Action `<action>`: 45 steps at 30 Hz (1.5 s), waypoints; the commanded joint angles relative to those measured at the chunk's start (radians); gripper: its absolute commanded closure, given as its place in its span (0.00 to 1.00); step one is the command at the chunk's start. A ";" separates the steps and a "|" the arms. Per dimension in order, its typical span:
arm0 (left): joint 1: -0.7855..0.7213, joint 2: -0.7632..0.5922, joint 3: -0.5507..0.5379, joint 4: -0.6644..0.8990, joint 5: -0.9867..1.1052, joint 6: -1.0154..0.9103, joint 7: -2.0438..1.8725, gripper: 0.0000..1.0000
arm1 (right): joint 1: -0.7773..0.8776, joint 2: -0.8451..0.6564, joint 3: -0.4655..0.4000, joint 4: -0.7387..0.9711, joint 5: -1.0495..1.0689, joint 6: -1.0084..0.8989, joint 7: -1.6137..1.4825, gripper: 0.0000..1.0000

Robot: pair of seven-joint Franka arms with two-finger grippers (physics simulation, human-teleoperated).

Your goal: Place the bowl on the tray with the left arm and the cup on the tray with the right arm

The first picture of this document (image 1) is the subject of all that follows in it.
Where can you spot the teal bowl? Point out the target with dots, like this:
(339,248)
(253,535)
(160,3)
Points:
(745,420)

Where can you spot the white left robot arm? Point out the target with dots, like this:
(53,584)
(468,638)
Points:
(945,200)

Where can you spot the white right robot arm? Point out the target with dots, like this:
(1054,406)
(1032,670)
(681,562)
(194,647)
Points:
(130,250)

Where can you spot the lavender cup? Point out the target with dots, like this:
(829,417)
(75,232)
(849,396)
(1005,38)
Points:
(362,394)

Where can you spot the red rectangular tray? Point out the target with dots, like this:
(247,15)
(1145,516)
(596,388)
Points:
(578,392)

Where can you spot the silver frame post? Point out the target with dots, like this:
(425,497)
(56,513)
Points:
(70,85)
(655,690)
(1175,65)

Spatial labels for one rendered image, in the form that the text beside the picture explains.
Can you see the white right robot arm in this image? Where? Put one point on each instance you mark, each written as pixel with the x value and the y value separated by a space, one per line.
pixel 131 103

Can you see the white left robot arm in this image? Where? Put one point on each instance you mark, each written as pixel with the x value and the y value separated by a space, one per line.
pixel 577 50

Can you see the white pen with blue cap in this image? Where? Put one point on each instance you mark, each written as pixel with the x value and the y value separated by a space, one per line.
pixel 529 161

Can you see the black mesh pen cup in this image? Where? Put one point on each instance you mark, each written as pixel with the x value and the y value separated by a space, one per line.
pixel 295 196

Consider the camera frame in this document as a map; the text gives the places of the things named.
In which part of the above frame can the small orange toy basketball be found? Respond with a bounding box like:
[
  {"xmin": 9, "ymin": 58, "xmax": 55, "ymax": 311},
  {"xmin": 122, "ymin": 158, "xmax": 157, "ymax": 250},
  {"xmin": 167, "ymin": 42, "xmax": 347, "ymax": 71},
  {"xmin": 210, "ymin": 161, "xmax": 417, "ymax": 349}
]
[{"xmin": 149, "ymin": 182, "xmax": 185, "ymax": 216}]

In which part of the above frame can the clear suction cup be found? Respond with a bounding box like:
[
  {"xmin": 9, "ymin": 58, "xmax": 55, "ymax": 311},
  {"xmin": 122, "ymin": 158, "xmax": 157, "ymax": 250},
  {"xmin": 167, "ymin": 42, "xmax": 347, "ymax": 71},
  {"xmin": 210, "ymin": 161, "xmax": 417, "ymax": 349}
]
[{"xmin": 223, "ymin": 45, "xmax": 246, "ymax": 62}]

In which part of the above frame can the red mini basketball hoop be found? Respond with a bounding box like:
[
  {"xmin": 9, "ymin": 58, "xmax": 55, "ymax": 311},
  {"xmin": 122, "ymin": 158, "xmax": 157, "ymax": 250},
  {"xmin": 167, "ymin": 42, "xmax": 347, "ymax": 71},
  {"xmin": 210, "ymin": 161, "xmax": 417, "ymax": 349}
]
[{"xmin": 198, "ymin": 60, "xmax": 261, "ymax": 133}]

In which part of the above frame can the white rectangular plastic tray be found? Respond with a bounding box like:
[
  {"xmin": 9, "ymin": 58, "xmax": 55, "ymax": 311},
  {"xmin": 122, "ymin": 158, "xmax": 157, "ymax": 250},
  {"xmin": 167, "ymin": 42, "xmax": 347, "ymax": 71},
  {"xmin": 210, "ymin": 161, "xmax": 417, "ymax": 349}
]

• _To do_
Say only how many lines among the entries above contain the string "Respond".

• _Result of this task_
4